For the records below, print the lines from the line with "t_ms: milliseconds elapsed" through the line with "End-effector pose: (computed" exactly as written; include both end lines and exclude the rest.

• **DATA FOR ANALYSIS**:
BEGIN
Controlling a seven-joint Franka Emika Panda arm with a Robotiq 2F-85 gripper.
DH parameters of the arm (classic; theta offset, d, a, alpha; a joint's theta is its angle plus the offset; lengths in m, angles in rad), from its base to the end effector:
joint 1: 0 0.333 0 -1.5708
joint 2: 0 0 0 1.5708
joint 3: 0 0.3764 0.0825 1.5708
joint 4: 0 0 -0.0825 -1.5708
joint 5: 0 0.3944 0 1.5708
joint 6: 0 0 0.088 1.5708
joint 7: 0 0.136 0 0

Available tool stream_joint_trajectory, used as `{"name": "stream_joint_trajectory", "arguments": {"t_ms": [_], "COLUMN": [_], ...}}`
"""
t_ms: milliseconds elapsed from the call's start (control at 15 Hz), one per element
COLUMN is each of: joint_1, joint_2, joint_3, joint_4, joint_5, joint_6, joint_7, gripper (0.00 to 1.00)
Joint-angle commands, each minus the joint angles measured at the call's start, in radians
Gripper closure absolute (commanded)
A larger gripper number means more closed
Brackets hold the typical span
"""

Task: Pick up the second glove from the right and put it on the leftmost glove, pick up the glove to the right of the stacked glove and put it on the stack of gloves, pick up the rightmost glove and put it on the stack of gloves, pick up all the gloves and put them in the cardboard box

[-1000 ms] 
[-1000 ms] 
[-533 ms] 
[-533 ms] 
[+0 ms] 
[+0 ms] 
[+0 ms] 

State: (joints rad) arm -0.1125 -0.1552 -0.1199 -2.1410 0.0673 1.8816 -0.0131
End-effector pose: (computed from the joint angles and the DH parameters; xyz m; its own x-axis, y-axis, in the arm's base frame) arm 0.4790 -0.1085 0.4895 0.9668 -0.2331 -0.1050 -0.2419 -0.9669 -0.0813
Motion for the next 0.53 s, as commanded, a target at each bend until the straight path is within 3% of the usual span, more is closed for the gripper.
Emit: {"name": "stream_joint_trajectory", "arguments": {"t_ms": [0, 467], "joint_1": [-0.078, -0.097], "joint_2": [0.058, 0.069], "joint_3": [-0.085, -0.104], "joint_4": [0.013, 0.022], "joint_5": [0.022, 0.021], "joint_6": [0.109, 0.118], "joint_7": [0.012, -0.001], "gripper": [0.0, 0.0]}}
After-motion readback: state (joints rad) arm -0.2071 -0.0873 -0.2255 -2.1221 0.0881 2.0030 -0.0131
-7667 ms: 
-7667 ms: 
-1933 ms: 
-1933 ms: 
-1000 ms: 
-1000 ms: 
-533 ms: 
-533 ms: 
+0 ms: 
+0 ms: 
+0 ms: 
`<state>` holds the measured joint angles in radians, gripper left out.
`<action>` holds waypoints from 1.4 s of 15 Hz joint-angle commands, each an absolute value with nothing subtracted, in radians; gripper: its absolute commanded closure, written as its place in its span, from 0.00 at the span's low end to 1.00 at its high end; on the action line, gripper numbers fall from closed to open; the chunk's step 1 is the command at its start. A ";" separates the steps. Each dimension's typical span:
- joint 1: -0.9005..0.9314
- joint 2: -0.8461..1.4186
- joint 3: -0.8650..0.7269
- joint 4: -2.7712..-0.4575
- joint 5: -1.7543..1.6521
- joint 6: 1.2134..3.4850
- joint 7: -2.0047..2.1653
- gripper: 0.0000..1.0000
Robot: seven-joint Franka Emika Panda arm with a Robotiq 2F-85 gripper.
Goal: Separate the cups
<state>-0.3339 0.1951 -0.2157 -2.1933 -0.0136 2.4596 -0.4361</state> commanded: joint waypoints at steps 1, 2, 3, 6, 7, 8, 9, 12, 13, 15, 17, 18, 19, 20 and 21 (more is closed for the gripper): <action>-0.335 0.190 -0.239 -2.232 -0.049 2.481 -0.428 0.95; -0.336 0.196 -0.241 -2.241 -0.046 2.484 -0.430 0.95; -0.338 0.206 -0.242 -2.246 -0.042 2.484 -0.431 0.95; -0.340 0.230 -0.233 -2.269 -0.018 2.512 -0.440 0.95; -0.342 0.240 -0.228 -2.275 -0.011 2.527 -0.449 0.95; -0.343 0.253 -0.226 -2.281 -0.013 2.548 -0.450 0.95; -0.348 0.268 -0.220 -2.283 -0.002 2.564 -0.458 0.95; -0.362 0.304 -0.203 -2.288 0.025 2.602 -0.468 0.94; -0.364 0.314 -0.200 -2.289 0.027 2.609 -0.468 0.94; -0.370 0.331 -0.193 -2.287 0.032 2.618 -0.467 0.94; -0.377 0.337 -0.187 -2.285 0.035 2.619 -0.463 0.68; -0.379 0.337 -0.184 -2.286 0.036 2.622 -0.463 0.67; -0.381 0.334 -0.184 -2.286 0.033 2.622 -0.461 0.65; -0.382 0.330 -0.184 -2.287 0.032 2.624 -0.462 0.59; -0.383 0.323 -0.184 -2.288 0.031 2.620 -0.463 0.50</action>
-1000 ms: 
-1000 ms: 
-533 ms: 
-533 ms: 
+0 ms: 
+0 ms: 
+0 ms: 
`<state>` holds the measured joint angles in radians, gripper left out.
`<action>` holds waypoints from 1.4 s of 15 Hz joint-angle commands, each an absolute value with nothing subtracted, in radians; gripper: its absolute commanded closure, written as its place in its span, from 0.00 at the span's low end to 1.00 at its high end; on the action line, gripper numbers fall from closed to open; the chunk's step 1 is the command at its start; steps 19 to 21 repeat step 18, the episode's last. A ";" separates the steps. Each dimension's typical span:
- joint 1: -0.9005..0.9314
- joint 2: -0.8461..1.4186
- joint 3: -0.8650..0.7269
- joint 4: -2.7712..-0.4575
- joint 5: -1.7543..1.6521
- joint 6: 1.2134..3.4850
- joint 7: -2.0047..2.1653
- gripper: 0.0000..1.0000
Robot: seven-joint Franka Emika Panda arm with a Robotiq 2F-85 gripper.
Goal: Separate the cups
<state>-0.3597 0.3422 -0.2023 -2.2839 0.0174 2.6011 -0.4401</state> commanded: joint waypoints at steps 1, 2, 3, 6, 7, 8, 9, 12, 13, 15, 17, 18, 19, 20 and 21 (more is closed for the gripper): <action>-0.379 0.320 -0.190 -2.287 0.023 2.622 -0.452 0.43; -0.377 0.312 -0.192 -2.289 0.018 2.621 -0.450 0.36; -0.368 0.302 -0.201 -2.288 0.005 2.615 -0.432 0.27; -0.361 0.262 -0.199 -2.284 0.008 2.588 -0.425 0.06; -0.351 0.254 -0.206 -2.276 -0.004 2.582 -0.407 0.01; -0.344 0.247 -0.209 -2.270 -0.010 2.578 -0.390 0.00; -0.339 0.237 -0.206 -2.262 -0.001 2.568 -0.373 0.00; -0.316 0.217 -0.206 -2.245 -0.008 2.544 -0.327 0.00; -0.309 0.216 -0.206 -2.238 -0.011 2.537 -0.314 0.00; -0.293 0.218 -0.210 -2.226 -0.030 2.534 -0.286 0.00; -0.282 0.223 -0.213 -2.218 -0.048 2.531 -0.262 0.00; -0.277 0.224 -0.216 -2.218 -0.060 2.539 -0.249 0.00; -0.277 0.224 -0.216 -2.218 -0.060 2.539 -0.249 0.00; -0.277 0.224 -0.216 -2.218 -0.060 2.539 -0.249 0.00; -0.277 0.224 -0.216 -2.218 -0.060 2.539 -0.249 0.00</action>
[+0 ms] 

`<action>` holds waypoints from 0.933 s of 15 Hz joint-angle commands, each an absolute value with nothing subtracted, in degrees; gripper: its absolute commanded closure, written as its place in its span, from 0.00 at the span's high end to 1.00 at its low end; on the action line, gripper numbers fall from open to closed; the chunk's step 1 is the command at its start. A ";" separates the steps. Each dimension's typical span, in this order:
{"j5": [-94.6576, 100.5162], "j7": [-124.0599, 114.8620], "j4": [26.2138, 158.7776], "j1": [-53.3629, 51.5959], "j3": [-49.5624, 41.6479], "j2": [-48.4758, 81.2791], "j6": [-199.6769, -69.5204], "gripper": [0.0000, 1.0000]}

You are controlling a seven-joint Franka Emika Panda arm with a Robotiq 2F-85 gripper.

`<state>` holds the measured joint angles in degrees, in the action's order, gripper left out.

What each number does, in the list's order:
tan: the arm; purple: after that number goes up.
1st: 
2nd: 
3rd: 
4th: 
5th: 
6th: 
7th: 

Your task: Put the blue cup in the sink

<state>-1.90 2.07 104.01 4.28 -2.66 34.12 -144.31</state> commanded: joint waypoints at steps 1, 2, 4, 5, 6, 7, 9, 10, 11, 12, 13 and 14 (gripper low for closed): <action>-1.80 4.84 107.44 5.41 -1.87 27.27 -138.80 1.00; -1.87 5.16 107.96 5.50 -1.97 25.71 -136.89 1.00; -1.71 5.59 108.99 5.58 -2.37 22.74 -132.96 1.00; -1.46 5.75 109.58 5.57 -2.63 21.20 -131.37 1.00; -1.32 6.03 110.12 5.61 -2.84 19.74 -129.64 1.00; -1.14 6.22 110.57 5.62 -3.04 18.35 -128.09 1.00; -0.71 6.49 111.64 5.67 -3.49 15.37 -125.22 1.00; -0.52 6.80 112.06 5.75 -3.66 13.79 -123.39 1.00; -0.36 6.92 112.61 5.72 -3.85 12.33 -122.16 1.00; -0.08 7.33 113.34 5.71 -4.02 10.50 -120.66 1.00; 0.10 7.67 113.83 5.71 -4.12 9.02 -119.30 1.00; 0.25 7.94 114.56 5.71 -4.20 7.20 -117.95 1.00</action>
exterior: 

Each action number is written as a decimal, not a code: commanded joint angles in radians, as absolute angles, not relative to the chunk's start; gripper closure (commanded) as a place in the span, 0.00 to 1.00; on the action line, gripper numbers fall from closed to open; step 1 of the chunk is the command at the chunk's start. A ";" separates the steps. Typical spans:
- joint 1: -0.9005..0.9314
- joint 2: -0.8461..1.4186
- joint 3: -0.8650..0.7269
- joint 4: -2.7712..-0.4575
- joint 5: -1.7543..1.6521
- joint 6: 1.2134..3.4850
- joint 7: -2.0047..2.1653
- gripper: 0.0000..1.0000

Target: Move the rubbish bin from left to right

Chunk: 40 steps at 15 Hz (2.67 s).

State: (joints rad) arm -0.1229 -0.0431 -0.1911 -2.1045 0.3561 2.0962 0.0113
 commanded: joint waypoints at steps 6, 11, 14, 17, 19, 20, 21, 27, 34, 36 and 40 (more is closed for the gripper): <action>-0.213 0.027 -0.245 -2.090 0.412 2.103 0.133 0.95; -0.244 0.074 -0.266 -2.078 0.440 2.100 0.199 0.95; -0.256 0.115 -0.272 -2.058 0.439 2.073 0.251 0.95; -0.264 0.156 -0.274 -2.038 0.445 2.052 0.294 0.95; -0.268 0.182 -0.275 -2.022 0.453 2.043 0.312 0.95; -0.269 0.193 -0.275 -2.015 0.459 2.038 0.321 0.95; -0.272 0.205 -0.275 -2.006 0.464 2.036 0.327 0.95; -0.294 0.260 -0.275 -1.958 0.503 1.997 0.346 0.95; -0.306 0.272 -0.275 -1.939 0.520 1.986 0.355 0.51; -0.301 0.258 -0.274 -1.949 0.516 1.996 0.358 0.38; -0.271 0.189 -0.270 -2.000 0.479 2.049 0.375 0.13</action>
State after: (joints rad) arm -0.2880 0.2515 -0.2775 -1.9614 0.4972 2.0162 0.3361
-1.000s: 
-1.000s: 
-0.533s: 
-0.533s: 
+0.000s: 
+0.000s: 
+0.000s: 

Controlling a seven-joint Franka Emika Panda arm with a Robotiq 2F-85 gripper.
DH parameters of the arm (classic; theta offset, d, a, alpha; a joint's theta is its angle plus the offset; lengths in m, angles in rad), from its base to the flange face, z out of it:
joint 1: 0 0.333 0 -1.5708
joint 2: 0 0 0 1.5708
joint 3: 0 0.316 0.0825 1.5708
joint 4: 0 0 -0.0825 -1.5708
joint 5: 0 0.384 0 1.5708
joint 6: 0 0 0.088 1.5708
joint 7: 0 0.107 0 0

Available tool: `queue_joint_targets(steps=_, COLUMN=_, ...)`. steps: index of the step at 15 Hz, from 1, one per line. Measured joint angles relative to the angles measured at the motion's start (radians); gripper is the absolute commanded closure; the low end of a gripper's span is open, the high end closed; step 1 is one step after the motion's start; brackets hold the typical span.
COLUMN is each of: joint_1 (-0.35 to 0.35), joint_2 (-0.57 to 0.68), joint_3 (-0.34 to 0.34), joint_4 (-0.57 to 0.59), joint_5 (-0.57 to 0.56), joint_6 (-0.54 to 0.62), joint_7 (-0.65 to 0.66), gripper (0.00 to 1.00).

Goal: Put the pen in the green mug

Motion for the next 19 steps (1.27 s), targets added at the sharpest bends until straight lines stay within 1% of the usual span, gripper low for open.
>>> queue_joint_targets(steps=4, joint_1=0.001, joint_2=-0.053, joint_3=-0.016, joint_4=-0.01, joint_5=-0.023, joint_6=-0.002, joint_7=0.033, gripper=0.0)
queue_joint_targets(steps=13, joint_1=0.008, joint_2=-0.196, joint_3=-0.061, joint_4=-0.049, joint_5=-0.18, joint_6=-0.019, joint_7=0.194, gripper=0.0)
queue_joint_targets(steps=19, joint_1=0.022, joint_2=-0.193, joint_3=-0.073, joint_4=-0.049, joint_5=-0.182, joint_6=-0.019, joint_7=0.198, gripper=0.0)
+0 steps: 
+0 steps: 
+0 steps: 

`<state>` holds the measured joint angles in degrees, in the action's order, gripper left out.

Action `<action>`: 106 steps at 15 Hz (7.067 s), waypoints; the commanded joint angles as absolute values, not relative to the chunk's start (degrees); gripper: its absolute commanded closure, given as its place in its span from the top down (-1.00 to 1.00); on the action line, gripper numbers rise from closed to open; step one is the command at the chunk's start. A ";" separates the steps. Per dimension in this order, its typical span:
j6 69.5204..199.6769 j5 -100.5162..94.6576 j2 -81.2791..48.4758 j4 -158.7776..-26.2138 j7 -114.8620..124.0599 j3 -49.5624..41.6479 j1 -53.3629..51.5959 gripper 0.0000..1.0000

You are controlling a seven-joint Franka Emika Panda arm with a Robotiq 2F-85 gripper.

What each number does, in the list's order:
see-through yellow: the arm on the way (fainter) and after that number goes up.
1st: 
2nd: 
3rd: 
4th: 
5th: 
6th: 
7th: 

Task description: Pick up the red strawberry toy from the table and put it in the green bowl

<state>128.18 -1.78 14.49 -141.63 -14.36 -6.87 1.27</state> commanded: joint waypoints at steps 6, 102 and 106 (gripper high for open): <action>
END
• **OUTPUT BELOW**:
t_ms: milliseconds elapsed from the call's start (control at 15 Hz), one per element
COLUMN is each of: joint_1, joint_2, joint_3, joint_4, joint_5, joint_6, joint_7, gripper (0.00 to 1.00)
Joint-angle commands, each minus the joint angles measured at the call's start, in radians
Gripper closure absolute (commanded)
A larger gripper number means more closed
Brackets hold the typical span
"""

Task: Pick up the second glove from the right and put it on the leftmost glove, pick up the glove to the right of the stacked glove and put it on the stack of gloves, pick up the rightmost glove and put it on the stack of gloves, pick up all the gloves and put them in the cardboard box

[-1000 ms] 
[-1000 ms] 
[-533 ms] 
[-533 ms] 
[+0 ms] 
[+0 ms] 
[+0 ms] 

State: (joints rad) arm -0.1125 -0.1552 -0.1199 -2.1410 0.0673 1.8816 -0.0131
End-effector pose: (computed from the joint angles and the DH parameters; xyz m; its own x-axis, y-axis, in the arm's base frame) arm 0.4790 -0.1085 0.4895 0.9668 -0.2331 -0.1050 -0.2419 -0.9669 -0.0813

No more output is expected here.